(MATERIAL FOR THIS EXERCISE)

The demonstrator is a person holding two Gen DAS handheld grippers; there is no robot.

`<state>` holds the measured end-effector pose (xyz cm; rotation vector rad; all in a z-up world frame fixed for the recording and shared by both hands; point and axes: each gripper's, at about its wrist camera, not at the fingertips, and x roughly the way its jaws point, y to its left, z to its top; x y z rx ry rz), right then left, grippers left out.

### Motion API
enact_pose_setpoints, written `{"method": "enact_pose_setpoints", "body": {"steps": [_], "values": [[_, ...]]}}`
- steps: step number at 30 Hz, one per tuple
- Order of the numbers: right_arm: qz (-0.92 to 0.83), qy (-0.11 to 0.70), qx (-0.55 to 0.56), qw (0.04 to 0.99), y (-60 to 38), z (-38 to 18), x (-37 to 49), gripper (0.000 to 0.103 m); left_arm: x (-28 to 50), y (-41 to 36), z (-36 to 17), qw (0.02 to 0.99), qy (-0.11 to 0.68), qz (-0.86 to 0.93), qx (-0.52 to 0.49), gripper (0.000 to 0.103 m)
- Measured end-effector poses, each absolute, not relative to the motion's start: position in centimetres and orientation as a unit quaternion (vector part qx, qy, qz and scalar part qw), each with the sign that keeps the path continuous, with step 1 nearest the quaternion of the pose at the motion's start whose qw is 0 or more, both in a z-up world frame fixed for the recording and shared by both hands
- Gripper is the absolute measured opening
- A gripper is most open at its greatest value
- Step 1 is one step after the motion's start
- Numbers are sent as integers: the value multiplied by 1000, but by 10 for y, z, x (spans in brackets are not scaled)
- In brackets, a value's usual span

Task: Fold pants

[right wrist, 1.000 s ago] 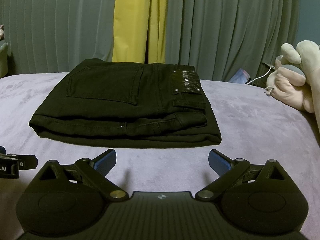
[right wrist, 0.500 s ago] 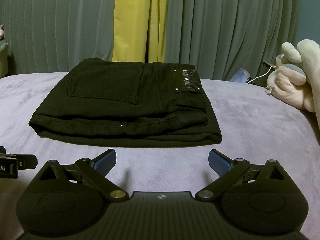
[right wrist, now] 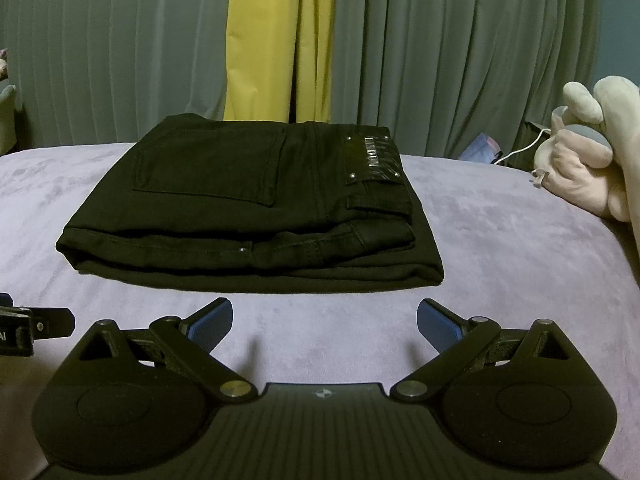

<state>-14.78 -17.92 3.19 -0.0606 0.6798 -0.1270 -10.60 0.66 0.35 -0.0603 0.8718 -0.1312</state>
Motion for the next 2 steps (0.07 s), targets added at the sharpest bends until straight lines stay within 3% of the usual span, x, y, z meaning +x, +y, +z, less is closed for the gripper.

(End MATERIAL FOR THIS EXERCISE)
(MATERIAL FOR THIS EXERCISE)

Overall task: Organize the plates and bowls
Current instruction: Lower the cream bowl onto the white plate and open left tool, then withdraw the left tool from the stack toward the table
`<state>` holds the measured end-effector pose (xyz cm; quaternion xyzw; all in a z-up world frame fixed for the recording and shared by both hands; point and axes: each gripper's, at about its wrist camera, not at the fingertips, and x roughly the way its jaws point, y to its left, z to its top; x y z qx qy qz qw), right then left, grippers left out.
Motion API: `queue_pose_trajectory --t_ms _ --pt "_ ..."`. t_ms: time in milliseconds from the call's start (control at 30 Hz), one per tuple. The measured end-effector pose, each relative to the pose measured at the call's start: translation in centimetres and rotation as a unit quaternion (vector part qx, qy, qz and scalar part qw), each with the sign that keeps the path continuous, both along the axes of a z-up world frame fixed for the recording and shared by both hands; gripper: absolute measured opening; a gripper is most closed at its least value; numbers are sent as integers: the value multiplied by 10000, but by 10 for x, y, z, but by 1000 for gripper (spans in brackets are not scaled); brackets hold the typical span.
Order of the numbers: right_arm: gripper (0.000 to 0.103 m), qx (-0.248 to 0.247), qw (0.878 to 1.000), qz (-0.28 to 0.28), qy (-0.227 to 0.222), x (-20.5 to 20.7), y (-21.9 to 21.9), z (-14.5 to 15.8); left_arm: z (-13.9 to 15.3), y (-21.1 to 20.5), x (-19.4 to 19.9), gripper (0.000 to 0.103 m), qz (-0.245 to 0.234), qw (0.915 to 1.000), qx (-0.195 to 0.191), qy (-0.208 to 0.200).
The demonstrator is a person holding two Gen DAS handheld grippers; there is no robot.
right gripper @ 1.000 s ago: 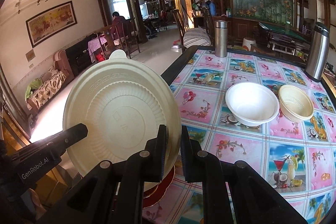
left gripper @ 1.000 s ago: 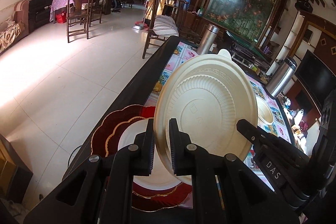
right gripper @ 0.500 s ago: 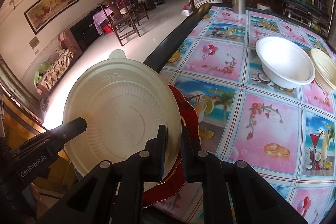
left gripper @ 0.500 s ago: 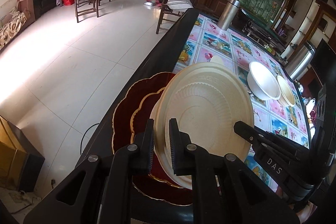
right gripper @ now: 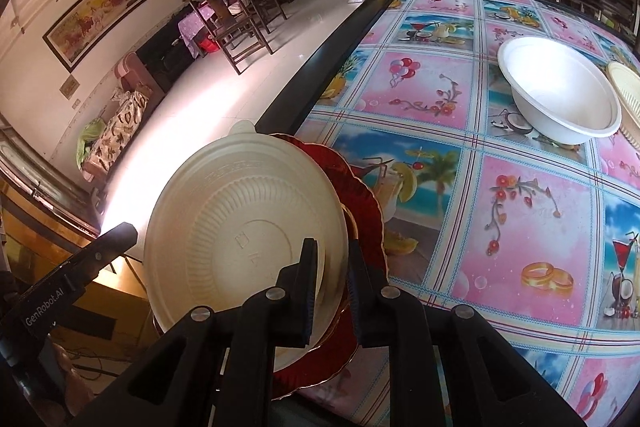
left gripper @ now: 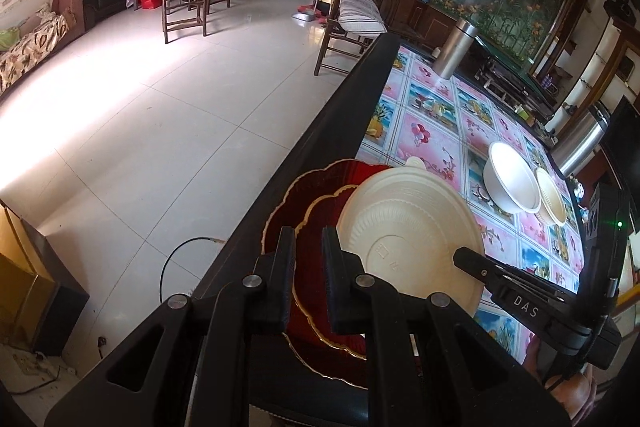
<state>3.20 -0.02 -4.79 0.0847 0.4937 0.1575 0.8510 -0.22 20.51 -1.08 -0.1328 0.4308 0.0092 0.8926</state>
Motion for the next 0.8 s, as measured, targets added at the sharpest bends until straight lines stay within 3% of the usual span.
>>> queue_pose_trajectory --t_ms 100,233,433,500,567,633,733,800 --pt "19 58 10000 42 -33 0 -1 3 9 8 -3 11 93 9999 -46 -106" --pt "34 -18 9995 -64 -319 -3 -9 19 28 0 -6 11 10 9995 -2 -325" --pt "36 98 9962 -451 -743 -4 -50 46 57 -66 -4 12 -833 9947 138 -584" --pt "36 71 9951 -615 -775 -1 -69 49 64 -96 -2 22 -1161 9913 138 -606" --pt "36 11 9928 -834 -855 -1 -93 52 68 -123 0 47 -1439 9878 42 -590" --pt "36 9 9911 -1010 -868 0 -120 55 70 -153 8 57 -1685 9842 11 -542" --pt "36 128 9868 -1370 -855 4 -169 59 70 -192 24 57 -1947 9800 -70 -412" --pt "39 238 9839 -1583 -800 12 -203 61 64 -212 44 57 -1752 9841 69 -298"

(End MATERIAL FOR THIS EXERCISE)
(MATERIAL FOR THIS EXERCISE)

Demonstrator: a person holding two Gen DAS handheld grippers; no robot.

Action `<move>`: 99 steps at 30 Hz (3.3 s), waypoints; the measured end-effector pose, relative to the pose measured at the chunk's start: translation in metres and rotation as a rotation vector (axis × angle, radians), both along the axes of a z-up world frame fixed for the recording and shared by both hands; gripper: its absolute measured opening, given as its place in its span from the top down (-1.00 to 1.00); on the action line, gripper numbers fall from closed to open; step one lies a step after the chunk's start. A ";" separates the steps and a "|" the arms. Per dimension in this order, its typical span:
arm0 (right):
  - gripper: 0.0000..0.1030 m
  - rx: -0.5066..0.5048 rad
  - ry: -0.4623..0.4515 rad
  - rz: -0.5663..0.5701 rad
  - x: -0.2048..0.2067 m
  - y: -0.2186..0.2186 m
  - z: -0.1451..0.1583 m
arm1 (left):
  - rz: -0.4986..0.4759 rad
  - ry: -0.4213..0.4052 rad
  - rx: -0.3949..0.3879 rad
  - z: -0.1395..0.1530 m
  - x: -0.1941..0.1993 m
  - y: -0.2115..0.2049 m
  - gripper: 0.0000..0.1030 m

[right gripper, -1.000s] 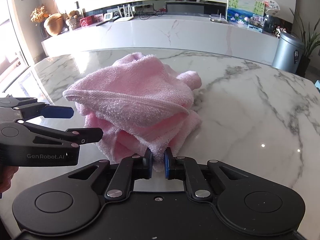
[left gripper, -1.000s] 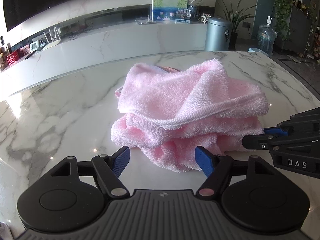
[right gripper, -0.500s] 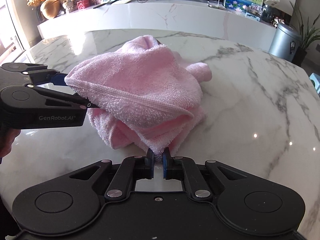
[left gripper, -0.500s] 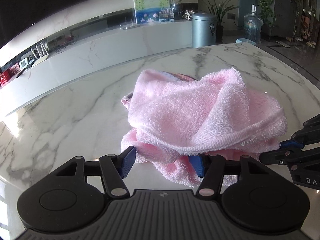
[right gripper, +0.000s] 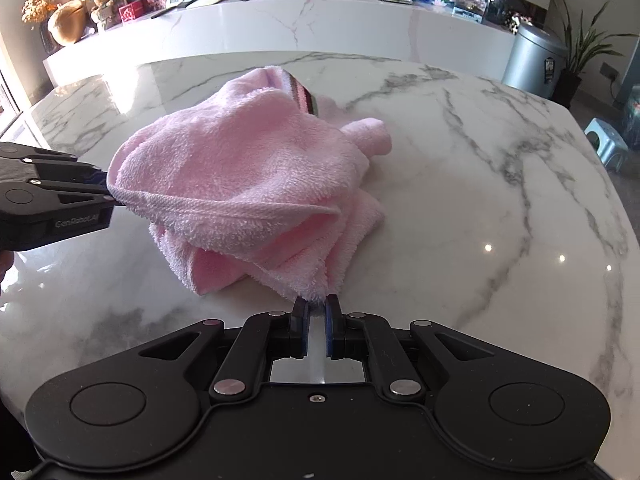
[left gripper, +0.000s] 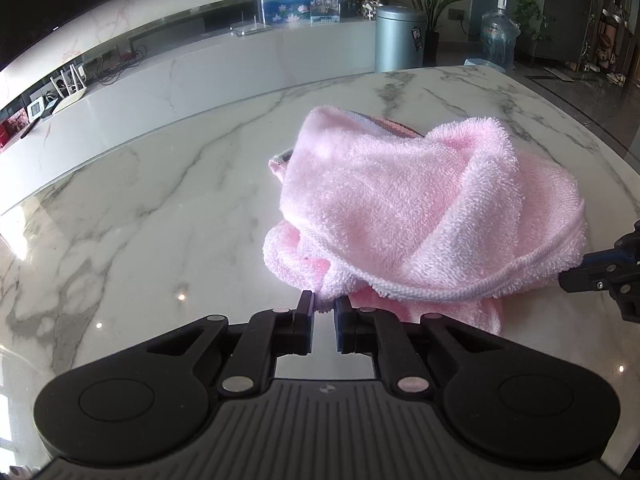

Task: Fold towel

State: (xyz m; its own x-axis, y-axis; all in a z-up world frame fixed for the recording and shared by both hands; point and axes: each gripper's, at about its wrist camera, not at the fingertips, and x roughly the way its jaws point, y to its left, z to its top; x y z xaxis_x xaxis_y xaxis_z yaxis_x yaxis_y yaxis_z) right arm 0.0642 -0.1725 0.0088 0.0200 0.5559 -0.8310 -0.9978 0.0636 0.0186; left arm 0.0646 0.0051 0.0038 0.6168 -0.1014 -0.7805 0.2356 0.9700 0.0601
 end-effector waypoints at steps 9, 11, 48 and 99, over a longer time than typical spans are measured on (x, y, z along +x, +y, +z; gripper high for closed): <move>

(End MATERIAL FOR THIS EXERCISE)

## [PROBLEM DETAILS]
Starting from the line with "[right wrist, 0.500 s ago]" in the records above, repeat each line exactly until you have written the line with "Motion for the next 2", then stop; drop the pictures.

## [SOLUTION FOR THIS TASK]
[right wrist, 0.500 s ago] 
[right wrist, now] 

<state>-14.78 -17.92 3.19 -0.0606 0.6798 -0.1270 -10.60 0.66 0.35 -0.0603 0.8718 -0.1312</state>
Motion for the next 2 steps (0.07 s), targets added at the sharpest bends until straight lines stay within 3% of the usual span, x, y, z meaning +x, +y, +z, less is closed for the gripper.

That completes the response to the exercise.